Segment Open

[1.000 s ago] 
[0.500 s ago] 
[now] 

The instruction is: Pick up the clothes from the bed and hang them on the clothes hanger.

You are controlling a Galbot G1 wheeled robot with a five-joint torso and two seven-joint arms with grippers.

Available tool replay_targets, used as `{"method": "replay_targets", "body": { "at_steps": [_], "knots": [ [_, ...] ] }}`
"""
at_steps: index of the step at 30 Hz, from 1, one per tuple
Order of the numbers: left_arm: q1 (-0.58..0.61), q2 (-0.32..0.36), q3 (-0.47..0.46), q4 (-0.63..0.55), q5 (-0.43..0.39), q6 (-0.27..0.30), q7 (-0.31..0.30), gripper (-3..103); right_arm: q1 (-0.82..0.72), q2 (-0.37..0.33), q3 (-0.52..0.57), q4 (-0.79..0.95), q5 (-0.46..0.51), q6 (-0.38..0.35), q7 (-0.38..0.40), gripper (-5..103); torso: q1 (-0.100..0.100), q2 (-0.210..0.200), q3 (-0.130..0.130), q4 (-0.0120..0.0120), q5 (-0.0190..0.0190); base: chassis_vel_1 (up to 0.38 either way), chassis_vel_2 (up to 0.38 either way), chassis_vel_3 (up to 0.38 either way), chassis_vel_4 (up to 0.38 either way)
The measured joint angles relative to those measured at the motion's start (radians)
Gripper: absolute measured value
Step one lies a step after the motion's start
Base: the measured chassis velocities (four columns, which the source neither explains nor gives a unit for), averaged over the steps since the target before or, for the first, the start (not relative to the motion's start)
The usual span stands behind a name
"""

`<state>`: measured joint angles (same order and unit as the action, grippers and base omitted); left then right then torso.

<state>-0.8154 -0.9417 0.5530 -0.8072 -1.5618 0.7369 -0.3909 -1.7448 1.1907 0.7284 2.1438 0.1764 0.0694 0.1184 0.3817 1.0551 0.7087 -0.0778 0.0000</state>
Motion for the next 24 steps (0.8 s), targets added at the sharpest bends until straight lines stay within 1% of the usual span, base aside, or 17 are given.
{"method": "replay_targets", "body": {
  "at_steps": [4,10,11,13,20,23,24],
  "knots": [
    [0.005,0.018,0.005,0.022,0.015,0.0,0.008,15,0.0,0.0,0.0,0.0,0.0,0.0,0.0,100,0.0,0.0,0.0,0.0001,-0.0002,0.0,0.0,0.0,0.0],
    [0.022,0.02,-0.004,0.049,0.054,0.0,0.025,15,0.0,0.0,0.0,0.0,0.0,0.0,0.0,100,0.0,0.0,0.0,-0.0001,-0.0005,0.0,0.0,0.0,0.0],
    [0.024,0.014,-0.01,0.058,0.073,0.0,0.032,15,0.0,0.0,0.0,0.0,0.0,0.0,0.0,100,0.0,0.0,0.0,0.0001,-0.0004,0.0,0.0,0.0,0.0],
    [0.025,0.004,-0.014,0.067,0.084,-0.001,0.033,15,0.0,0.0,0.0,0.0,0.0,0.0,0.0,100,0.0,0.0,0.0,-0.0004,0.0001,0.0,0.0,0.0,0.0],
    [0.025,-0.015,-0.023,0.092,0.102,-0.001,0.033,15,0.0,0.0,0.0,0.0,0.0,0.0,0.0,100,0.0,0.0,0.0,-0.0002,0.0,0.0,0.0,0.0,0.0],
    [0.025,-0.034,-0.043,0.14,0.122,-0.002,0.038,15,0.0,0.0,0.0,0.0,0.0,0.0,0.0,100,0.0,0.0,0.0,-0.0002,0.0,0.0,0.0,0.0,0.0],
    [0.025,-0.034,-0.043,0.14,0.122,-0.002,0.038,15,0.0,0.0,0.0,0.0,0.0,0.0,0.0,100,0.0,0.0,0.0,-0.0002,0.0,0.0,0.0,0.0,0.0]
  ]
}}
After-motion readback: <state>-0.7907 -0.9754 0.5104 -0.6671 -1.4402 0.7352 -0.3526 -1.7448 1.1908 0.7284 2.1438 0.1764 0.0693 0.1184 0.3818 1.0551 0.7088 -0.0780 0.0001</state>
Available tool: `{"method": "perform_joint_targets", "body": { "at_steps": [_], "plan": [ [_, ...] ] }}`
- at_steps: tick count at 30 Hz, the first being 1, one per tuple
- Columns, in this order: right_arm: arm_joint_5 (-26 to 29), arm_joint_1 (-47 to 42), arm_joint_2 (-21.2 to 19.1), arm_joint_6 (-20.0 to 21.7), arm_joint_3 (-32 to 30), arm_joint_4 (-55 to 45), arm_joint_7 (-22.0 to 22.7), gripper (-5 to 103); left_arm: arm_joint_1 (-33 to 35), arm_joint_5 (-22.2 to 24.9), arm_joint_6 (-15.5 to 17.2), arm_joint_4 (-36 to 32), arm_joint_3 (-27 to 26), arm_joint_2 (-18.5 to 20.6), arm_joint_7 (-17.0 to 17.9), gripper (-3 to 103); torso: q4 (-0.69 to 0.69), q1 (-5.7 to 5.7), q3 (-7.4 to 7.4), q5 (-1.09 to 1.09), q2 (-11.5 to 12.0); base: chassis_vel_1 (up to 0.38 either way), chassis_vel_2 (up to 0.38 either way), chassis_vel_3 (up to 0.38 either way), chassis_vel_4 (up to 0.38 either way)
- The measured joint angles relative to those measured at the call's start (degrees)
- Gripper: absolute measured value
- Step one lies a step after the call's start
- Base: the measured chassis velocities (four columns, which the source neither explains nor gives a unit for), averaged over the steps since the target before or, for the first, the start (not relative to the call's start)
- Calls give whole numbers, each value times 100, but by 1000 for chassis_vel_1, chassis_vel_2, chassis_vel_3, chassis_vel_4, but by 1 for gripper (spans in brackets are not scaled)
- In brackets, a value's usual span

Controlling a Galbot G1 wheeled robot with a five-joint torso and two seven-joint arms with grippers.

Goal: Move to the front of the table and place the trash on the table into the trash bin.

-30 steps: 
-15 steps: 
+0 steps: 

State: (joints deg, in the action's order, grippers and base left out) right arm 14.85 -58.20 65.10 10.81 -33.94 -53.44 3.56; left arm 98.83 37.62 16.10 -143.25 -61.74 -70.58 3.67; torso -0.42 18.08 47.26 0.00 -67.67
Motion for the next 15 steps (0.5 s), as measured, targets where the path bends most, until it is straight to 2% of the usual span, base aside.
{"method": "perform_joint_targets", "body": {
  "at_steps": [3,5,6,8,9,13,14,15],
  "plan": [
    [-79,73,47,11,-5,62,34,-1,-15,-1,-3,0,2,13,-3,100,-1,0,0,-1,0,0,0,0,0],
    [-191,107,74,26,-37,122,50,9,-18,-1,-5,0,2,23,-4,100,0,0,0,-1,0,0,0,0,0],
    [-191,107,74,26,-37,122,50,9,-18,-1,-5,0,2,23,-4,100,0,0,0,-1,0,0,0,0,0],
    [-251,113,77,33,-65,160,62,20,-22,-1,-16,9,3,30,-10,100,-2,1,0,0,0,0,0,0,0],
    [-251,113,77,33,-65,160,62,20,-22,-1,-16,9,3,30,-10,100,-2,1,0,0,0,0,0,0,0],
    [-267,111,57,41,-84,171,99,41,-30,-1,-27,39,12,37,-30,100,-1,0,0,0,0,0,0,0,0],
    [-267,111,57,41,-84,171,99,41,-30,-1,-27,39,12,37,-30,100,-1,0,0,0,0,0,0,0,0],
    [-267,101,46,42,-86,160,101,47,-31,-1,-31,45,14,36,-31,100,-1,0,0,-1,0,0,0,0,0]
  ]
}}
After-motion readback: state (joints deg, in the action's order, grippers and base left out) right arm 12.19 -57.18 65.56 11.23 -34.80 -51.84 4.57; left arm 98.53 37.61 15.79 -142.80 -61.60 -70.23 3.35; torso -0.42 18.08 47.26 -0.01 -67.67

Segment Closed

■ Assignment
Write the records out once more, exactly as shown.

■ Exercise output
[1.000 s ago] 
[0.500 s ago] 
[now] 

The instruction is: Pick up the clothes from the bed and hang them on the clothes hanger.

You are controlling a Galbot G1 wheeled robot with a five-joint torso and two seven-joint arms with grippers.

Available tool replay_targets, used as `{"method": "replay_targets", "body": { "at_steps": [_], "knots": [ [_, ...] ] }}`
"""
at_steps: index of the step at 30 Hz, from 1, one per tuple
Order of the numbers: left_arm: q1 (-0.58..0.61), q2 (-0.32..0.36), q3 (-0.47..0.46), q4 (-0.63..0.55), q5 (-0.43..0.39), q6 (-0.27..0.30), q7 (-0.31..0.30), gripper (-3..103); right_arm: q1 (-0.82..0.72), q2 (-0.37..0.33), q3 (-0.52..0.57), q4 (-0.79..0.95), q5 (-0.46..0.51), q6 (-0.38..0.35), q7 (-0.38..0.40), gripper (-5..103); torso: q1 (-0.100..0.100), q2 (-0.210..0.200), q3 (-0.130..0.130), q4 (-0.0120..0.0120), q5 (-0.0190..0.0190); base: chassis_vel_1 (up to 0.38 either way), chassis_vel_2 (up to 0.38 either way), chassis_vel_3 (up to 0.38 either way), chassis_vel_4 (up to 0.38 either way)
The measured joint angles relative to those measured at the motion's start (radians)
Gripper: absolute measured value
Step one lies a step after the motion's start
Base: the measured chassis velocities (four columns, which the source neither explains nor gives a unit for), averaged over the steps since the target before or, for the first, the start (not relative to the motion's start)
The usual span stands behind a name
"""

`<state>`: measured joint angles (same order and unit as the action, grippers and base omitted); left then right then torso.

<state>-0.8154 -0.9417 0.5530 -0.8072 -1.5618 0.7369 -0.3909 -1.7448 1.1907 0.7284 2.1438 0.1764 0.0694 0.1184 0.3817 1.0551 0.7087 -0.0778 0.0000</state>
Motion for the next 24 steps (0.8 s), targets added at the sharpest bends until straight lines stay within 1% of the usual span, base aside, or 17 are given.
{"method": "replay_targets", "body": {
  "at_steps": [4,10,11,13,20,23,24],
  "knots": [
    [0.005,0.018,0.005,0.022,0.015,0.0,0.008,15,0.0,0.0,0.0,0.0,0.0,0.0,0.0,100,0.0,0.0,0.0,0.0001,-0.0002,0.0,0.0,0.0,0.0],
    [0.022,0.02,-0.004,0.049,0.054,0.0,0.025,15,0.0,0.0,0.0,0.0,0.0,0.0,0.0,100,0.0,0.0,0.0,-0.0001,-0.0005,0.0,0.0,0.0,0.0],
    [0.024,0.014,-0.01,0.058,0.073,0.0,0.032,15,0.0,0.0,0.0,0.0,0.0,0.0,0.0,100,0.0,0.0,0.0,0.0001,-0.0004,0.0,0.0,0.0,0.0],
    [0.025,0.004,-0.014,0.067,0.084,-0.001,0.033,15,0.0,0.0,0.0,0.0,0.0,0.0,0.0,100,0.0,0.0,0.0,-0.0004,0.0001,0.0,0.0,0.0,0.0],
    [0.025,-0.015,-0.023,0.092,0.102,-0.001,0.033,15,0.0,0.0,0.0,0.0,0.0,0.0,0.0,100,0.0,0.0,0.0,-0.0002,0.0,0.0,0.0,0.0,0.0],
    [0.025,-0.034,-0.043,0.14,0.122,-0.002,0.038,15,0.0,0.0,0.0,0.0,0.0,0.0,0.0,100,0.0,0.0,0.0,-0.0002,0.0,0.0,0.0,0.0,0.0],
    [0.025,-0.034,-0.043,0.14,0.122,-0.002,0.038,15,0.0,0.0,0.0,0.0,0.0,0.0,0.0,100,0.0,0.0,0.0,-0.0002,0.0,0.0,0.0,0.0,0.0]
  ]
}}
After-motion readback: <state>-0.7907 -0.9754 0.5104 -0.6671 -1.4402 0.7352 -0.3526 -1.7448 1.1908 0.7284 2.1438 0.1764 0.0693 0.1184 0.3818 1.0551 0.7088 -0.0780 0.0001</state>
Available tool: `{"method": "perform_joint_targets", "body": { "at_steps": [_], "plan": [ [_, ...] ] }}`
- at_steps: tick count at 30 Hz, the first being 1, one per tuple
- Columns, in this order: right_arm: arm_joint_5 (-26 to 29), arm_joint_1 (-47 to 42), arm_joint_2 (-21.2 to 19.1), arm_joint_6 (-20.0 to 21.7), arm_joint_3 (-32 to 30), arm_joint_4 (-55 to 45), arm_joint_7 (-22.0 to 22.7), gripper (-5 to 103); left_arm: arm_joint_1 (-33 to 35), arm_joint_5 (-22.2 to 24.9), arm_joint_6 (-15.5 to 17.2), arm_joint_4 (-36 to 32), arm_joint_3 (-27 to 26), arm_joint_2 (-18.5 to 20.6), arm_joint_7 (-17.0 to 17.9), gripper (-3 to 103); torso: q4 (-0.69 to 0.69), q1 (-5.7 to 5.7), q3 (-7.4 to 7.4), q5 (-1.09 to 1.09), q2 (-11.5 to 12.0); base: chassis_vel_1 (up to 0.38 either way), chassis_vel_2 (up to 0.38 either way), chassis_vel_3 (up to 0.38 either way), chassis_vel_4 (up to 0.38 either way)
- The measured joint angles relative to those measured at the call's start (degrees)
- Gripper: absolute measured value
- Step one lies a step after the call's start
- Base: the measured chassis velocities (four columns, which the source neither explains nor gives a unit for), averaged over the steps since the target before or, for the first, the start (not relative to the call's start)
- Calls give whole numbers, each value times 100, but by 1000 for chassis_vel_1, chassis_vel_2, chassis_vel_3, chassis_vel_4, but by 1 for gripper (spans in brackets are not scaled)
- In brackets, a value's usual span

Controlling a Galbot G1 wheeled robot with a five-joint torso and two seven-joint arms with grippers.

Goal: Move to the front of the table and place the trash on the table into the trash bin.

-30 steps: 
-15 steps: 
+0 steps: 

State: (joints deg, in the action's order, grippers and base left out) right arm 14.85 -58.20 65.10 10.81 -33.94 -53.44 3.56; left arm 98.83 37.62 16.10 -143.25 -61.74 -70.58 3.67; torso -0.42 18.08 47.26 0.00 -67.67
Motion for the next 15 steps (0.5 s), as measured, targets where the path bends most, until it is straight to 2% of the usual span, base aside.
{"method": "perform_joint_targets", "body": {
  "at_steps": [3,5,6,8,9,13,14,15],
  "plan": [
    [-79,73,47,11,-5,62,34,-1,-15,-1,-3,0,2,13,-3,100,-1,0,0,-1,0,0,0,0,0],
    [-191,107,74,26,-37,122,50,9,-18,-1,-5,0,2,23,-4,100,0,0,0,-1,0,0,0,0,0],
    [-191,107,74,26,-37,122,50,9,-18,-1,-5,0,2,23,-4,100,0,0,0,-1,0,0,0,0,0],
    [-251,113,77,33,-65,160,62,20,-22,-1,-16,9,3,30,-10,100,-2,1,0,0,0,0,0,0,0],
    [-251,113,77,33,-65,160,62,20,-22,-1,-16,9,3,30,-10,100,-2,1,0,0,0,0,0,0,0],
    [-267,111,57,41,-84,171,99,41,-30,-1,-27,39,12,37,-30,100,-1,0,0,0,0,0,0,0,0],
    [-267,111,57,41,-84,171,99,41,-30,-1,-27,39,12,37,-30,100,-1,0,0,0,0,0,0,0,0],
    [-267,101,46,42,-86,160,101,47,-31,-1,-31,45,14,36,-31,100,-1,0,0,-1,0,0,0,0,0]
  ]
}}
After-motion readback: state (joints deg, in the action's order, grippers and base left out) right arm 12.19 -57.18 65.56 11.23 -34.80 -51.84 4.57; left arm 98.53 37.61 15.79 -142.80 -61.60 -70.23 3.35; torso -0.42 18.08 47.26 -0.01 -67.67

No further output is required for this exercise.